<<<<
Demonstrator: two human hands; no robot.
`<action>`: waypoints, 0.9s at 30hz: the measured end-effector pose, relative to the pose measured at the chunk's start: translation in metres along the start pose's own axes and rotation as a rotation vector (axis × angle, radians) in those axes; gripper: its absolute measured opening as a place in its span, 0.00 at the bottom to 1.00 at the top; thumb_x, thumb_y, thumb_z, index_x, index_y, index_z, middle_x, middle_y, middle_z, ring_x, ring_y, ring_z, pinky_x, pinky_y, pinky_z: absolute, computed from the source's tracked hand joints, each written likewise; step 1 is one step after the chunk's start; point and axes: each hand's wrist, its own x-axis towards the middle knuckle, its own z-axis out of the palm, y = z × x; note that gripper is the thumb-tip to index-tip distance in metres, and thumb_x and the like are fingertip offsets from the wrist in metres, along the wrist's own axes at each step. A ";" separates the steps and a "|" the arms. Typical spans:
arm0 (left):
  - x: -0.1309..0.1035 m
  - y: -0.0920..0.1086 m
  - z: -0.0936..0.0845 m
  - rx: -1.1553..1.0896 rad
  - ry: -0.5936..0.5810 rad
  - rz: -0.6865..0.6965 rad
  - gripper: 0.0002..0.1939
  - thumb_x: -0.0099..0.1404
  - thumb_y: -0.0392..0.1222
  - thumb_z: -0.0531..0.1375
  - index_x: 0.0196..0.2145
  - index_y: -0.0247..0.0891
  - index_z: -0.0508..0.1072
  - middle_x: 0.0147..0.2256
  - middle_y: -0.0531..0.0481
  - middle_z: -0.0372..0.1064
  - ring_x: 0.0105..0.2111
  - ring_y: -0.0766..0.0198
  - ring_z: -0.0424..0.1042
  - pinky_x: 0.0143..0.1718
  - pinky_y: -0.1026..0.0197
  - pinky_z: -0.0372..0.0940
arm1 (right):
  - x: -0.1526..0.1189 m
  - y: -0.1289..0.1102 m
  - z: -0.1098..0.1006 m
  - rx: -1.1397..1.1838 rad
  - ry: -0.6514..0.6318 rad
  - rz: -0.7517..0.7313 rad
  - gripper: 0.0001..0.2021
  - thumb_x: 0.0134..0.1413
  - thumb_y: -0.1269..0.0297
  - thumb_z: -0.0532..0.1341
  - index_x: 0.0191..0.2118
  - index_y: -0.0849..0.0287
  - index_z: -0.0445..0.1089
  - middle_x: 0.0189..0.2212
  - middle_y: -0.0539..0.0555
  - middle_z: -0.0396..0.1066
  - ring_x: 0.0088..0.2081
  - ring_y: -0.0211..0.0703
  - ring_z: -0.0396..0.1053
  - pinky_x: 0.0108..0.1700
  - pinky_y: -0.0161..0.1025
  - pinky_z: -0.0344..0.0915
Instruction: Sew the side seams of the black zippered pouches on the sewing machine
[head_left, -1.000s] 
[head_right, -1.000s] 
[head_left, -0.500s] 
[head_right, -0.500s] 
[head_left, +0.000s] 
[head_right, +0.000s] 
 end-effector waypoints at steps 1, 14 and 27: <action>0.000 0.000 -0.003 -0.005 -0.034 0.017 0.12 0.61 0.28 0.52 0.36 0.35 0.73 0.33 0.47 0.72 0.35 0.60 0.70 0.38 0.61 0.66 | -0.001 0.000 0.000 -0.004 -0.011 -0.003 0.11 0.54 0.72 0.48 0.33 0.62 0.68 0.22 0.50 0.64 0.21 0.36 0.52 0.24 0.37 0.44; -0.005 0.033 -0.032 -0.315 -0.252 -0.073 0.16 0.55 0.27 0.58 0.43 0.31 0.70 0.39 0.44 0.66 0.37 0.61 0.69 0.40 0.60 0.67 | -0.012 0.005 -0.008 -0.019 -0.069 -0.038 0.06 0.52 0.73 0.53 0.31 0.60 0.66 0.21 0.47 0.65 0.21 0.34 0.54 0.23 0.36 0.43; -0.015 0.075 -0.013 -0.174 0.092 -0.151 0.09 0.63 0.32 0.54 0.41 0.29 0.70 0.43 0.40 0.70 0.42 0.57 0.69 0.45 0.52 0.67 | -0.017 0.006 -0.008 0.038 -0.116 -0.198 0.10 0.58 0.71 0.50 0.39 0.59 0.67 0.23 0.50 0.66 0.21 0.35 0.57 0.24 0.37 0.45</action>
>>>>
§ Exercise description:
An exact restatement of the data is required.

§ Answer to the exercise:
Demonstrator: two human hands; no robot.
`<action>`: waypoints, 0.9s at 30hz: the measured end-effector pose, relative to the pose measured at the chunk's start: translation in metres along the start pose's own axes and rotation as a rotation vector (axis × angle, radians) in those axes; gripper: its absolute measured opening as a place in its span, 0.00 at the bottom to 1.00 at the top; thumb_x, thumb_y, thumb_z, index_x, index_y, index_z, middle_x, middle_y, middle_z, ring_x, ring_y, ring_z, pinky_x, pinky_y, pinky_z: absolute, computed from the source's tracked hand joints, each written likewise; step 1 is one step after the chunk's start; point and axes: each hand's wrist, its own x-axis towards the middle knuckle, its own z-axis out of the palm, y = z × x; note that gripper is the thumb-tip to index-tip distance in metres, and thumb_x and the like are fingertip offsets from the wrist in metres, along the wrist's own axes at each step. A ";" separates the steps and a "|" the arms. Typical spans:
arm0 (left):
  - x: -0.1309..0.1035 m
  - y: -0.0920..0.1086 m
  - z: -0.0936..0.0845 m
  - rx: -1.1553..1.0896 rad
  - ry: -0.5936..0.5810 rad
  - rz: -0.6865..0.6965 rad
  - gripper: 0.0002..0.1939
  - thumb_x: -0.0099..0.1404
  - thumb_y: -0.0392..0.1222
  - thumb_z: -0.0531..0.1375
  - index_x: 0.0196..0.2145
  - index_y: -0.0247..0.0891
  - index_z: -0.0508..0.1072
  - middle_x: 0.0147..0.2256
  - middle_y: -0.0531..0.0481
  - middle_z: -0.0372..0.1064
  - ring_x: 0.0105..0.2111
  - ring_y: -0.0766..0.0198
  - ring_z: -0.0424..0.1042
  - pinky_x: 0.0143..0.1718
  - pinky_y: -0.1026..0.0197
  - pinky_z: -0.0372..0.0940
arm1 (right):
  - x: -0.1526..0.1189 m
  - y: -0.1289..0.1102 m
  - z: -0.1098..0.1006 m
  - rx: -1.1397..1.1838 rad
  - ry: -0.6514..0.6318 rad
  - rz: -0.7517..0.7313 rad
  - gripper: 0.0001..0.2021
  - thumb_x: 0.0134..0.1413
  - thumb_y: -0.1269..0.0297
  - thumb_z: -0.0532..0.1341
  - index_x: 0.0191..0.2118
  - index_y: -0.0849..0.0287
  - index_z: -0.0445..0.1089
  - middle_x: 0.0189..0.2212
  - middle_y: -0.0539..0.0555
  - middle_z: -0.0396..0.1066
  - ring_x: 0.0088..0.2081
  - ring_y: -0.0211..0.0703
  - ring_z: -0.0396..0.1053
  - pinky_x: 0.0108..0.1700
  - pinky_y: -0.0161..0.1025
  - pinky_z: -0.0344..0.0915
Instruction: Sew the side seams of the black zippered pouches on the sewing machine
[head_left, -1.000s] 
[head_right, -1.000s] 
[head_left, -0.500s] 
[head_right, -0.500s] 
[head_left, +0.000s] 
[head_right, +0.000s] 
 end-effector waypoints at steps 1, 14 and 27: <action>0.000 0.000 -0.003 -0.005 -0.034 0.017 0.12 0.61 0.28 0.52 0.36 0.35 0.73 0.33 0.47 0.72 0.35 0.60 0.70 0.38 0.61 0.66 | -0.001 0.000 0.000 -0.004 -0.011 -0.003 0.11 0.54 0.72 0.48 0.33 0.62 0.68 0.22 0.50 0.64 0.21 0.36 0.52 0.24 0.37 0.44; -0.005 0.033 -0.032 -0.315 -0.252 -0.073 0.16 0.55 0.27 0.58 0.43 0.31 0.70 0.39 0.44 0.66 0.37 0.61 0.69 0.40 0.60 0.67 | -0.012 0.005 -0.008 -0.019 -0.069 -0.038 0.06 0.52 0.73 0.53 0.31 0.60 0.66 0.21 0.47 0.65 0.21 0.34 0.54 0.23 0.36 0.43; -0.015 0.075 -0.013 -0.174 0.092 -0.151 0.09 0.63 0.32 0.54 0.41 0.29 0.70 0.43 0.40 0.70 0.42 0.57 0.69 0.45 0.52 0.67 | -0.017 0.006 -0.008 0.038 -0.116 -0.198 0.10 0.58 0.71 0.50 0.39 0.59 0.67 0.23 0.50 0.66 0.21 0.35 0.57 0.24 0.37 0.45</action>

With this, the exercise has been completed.